• What you need to do
Could you set down exactly the lines of the data below, starting at the one that holds "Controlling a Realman" and ending at the one that holds "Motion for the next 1", both included, and only those?

• Information supplied
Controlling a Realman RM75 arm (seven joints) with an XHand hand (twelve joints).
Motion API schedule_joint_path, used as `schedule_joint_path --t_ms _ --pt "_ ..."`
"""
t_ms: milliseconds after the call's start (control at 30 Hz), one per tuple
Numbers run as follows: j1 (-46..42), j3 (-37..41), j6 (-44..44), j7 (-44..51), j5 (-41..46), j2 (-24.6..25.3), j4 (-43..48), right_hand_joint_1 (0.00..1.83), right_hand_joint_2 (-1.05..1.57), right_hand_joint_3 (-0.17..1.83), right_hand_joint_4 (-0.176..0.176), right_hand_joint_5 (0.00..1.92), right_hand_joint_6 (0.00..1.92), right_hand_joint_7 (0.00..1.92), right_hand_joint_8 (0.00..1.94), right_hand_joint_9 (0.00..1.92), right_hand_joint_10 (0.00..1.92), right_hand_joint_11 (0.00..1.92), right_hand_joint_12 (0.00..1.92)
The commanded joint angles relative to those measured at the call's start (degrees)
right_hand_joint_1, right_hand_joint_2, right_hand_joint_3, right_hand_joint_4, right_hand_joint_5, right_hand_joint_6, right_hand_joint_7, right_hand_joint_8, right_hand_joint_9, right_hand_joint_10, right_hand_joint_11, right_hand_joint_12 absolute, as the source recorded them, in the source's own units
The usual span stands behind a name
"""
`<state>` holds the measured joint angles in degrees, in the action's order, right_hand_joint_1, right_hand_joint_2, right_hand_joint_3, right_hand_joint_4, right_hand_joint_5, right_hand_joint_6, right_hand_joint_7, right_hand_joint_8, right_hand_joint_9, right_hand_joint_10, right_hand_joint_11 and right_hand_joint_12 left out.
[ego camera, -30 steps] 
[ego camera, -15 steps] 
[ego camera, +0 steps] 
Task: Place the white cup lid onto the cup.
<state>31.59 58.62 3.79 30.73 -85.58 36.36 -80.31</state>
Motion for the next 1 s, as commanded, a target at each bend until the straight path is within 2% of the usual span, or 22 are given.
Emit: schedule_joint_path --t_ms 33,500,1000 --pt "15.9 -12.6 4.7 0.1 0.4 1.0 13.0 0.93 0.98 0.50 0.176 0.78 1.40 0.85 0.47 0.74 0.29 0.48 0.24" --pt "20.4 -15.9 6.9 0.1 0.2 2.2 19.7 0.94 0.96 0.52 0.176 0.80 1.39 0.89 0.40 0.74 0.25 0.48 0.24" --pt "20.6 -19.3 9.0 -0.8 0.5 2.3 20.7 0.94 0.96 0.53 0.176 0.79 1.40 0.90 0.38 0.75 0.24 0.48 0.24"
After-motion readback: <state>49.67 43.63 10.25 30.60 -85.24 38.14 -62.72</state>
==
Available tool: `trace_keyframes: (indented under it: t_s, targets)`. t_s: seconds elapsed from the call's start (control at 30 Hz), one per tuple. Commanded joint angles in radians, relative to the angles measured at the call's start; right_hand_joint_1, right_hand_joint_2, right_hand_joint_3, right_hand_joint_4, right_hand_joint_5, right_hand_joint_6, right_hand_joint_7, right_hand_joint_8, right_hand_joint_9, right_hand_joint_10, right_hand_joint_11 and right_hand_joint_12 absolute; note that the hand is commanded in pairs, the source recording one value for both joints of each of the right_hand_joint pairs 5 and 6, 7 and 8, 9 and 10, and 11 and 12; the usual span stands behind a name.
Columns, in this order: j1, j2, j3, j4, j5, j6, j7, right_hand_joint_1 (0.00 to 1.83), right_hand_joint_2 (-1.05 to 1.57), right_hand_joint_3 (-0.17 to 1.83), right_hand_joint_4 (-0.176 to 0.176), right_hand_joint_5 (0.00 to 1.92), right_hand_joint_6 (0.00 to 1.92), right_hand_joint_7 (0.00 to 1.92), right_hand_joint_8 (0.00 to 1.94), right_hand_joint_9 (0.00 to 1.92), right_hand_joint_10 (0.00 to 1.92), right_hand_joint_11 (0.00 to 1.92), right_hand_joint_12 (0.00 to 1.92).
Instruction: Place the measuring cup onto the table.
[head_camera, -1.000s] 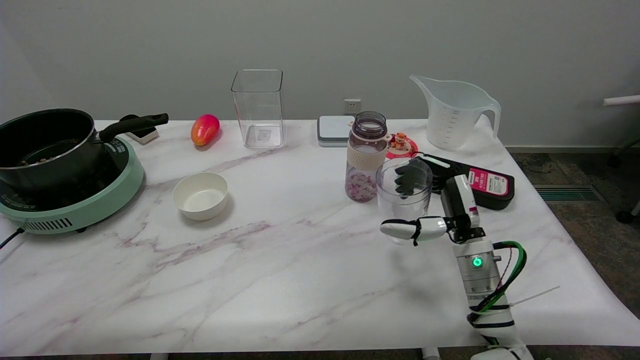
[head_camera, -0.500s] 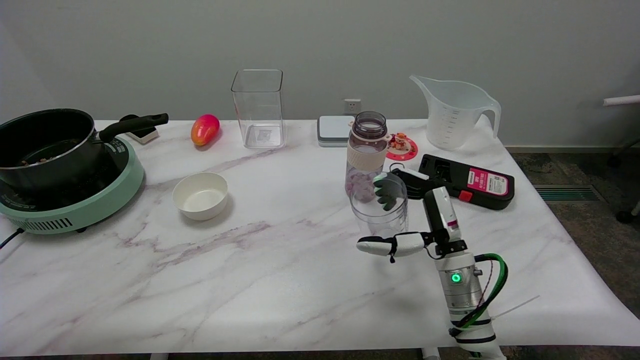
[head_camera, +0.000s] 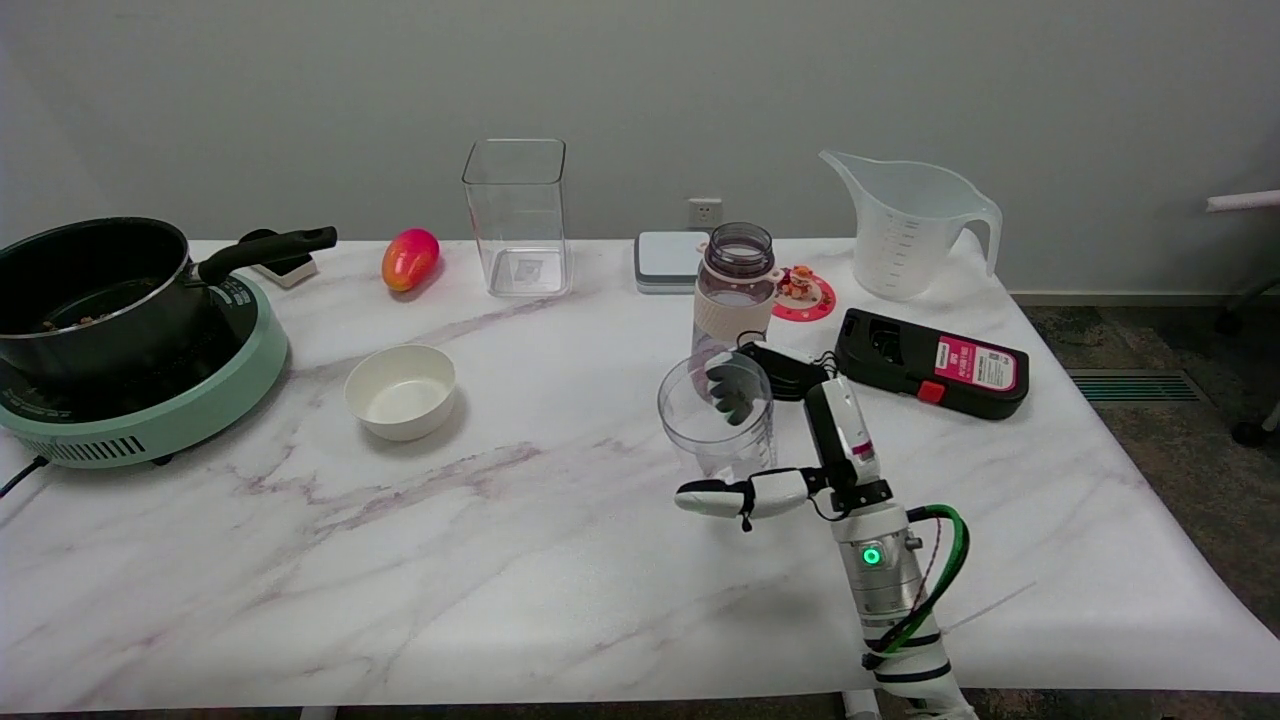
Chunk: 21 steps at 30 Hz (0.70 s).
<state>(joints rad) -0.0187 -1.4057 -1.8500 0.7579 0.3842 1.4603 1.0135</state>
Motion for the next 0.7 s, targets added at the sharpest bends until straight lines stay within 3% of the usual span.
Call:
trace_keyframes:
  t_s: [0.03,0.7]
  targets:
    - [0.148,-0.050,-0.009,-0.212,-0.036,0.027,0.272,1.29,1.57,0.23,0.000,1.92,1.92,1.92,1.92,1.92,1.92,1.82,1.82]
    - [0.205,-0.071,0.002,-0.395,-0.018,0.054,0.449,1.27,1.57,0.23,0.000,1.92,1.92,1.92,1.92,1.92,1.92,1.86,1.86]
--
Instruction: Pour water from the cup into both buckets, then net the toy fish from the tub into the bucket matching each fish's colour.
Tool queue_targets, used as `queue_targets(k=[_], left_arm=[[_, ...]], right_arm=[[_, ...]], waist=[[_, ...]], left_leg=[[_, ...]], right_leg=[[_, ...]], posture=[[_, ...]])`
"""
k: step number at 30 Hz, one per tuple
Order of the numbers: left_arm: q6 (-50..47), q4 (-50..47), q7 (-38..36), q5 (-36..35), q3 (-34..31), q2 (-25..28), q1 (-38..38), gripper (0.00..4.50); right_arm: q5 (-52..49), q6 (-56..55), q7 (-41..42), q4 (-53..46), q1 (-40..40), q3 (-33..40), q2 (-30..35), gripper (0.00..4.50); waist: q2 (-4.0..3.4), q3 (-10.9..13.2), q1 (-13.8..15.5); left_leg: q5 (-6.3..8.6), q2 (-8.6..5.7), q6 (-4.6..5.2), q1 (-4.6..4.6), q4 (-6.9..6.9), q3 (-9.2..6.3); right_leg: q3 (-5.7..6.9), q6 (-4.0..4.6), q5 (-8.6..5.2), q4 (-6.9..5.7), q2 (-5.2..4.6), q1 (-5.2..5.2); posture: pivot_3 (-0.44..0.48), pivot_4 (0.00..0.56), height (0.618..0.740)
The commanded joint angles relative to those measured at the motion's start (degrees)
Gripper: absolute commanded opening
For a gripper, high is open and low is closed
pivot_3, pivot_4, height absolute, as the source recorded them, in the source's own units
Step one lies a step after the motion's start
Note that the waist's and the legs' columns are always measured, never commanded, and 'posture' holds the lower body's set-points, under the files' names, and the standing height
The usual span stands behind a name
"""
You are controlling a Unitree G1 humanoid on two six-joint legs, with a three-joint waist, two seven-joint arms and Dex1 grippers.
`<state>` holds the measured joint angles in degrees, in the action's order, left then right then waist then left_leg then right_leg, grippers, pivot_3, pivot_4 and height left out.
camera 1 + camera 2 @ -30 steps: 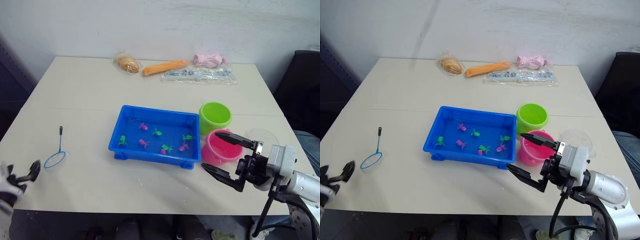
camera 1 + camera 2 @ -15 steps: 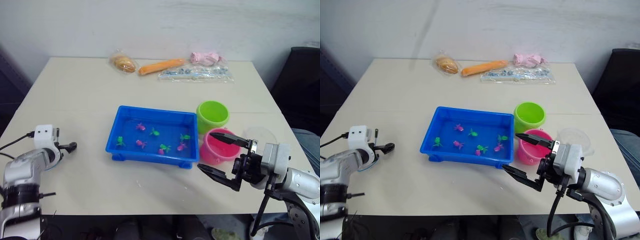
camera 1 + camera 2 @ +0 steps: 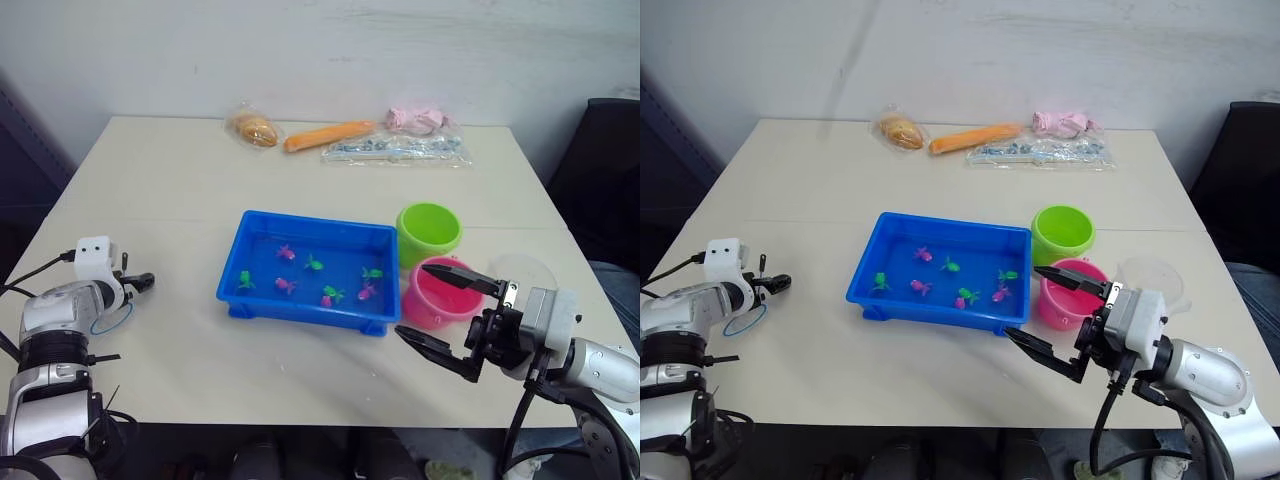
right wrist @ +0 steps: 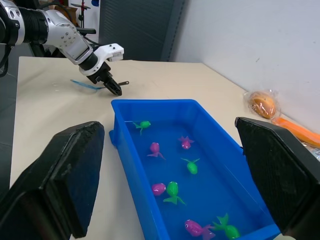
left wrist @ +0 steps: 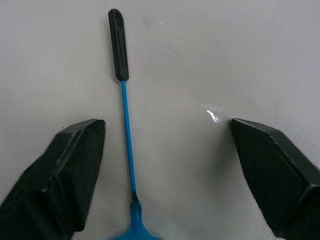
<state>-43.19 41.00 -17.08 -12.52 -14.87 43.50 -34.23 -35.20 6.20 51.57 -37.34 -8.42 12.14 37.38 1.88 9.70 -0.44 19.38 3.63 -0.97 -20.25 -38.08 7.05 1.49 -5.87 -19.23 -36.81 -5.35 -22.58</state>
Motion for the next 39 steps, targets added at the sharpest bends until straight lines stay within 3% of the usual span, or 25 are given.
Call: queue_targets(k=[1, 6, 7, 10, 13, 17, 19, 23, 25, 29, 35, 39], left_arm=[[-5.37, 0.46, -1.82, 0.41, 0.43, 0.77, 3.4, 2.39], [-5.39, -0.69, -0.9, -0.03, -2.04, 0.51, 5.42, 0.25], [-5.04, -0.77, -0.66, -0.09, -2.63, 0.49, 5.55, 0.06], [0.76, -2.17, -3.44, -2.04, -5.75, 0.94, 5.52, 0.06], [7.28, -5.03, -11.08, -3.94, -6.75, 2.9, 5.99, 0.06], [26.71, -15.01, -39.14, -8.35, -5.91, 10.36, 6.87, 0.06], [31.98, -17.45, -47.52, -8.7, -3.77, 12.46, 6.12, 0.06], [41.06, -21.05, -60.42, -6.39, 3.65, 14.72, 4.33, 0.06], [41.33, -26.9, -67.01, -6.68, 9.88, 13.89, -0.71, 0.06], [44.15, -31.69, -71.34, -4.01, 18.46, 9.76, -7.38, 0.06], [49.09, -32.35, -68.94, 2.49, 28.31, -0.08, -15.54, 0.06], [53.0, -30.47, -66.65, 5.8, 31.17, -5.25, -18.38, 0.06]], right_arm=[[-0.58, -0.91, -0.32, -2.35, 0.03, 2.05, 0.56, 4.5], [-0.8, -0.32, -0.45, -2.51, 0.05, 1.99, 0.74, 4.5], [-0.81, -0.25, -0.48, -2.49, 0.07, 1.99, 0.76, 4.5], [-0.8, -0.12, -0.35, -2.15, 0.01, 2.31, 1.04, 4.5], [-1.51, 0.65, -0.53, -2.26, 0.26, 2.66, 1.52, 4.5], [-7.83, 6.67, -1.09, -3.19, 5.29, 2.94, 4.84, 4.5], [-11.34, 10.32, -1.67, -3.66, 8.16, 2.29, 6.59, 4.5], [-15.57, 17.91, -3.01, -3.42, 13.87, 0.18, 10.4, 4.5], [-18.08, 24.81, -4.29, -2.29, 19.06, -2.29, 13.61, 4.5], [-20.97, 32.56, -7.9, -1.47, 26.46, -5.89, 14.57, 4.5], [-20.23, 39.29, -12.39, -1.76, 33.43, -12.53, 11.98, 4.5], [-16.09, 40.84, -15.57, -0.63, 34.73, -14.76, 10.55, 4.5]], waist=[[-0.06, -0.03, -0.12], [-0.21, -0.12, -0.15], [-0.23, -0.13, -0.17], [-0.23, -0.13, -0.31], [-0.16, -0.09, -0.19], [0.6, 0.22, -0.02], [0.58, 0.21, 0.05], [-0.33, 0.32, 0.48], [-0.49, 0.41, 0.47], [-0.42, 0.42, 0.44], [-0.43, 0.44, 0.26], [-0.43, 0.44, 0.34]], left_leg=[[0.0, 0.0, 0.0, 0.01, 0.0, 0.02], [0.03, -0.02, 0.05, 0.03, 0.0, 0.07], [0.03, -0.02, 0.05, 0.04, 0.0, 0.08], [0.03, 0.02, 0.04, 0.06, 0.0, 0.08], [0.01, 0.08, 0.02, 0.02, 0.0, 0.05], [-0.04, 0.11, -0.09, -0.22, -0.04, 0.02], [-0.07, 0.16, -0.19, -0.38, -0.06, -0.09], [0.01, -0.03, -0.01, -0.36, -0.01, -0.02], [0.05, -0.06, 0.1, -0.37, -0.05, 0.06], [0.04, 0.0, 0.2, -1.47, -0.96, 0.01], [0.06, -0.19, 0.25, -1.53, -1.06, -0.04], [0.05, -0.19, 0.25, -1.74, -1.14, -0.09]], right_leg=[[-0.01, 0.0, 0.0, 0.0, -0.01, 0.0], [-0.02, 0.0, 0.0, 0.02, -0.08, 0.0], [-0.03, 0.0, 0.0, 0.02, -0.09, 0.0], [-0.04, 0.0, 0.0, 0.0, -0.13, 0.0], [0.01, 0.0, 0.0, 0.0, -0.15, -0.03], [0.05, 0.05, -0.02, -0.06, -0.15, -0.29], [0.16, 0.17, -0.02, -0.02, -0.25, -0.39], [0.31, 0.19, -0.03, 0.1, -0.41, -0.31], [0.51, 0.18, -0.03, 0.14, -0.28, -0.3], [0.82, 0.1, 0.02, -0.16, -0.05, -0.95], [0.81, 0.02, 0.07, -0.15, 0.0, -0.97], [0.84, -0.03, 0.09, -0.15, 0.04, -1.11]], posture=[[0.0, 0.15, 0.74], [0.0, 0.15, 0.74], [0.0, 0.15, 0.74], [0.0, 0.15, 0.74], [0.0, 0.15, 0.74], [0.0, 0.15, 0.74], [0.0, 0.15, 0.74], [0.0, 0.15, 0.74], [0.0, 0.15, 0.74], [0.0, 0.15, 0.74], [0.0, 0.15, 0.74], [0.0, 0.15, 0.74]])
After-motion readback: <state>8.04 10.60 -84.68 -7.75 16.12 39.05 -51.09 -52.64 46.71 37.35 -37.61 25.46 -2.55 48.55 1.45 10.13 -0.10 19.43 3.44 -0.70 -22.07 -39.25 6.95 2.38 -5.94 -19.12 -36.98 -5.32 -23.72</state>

• Answer to this task
Controlling a Realman RM75 arm (seven joints) with an XHand hand (twelve joints).
Motion API schedule_joint_path, used as `schedule_joint_path --t_ms _ --pt "_ ..."`
"""
t_ms: milliseconds after the call's start (control at 30 Hz), one per tuple
Numbers run as follows: j1 (-46..42), j3 (-37..41), j6 (-44..44), j7 (-44..51), j5 (-41..46), j2 (-24.6..25.3), j4 (-43..48), right_hand_joint_1 (0.00..1.83), right_hand_joint_2 (-1.05..1.57), right_hand_joint_3 (-0.17..1.83), right_hand_joint_4 (-0.176..0.176), right_hand_joint_5 (0.00..1.92), right_hand_joint_6 (0.00..1.92), right_hand_joint_7 (0.00..1.92), right_hand_joint_8 (0.00..1.94), right_hand_joint_9 (0.00..1.92), right_hand_joint_10 (0.00..1.92), right_hand_joint_11 (0.00..1.92), right_hand_joint_12 (0.00..1.92)
The commanded joint angles relative to those measured at the call's start (degrees)
right_hand_joint_1, right_hand_joint_2, right_hand_joint_3, right_hand_joint_4, right_hand_joint_5, right_hand_joint_6, right_hand_joint_7, right_hand_joint_8, right_hand_joint_9, right_hand_joint_10, right_hand_joint_11, right_hand_joint_12 absolute, as the source recorded them, in the source's own units
The usual span stands behind a name
"""
`<state>` holds the measured joint angles in degrees, in the action's order, right_hand_joint_1, right_hand_joint_2, right_hand_joint_3, right_hand_joint_4, right_hand_joint_5, right_hand_joint_6, right_hand_joint_7, right_hand_joint_8, right_hand_joint_9, right_hand_joint_10, right_hand_joint_11 and right_hand_joint_12 left out.
[ego camera, -30 steps] 
[ego camera, -15 steps] 
[ego camera, +0 steps] 
Task: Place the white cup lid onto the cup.
<state>31.59 58.62 3.79 30.73 -85.58 36.36 -80.31</state>
Motion for the next 1 s, as commanded, a target at each bend until the straight path is within 2% of the usual span, or 22 are given.

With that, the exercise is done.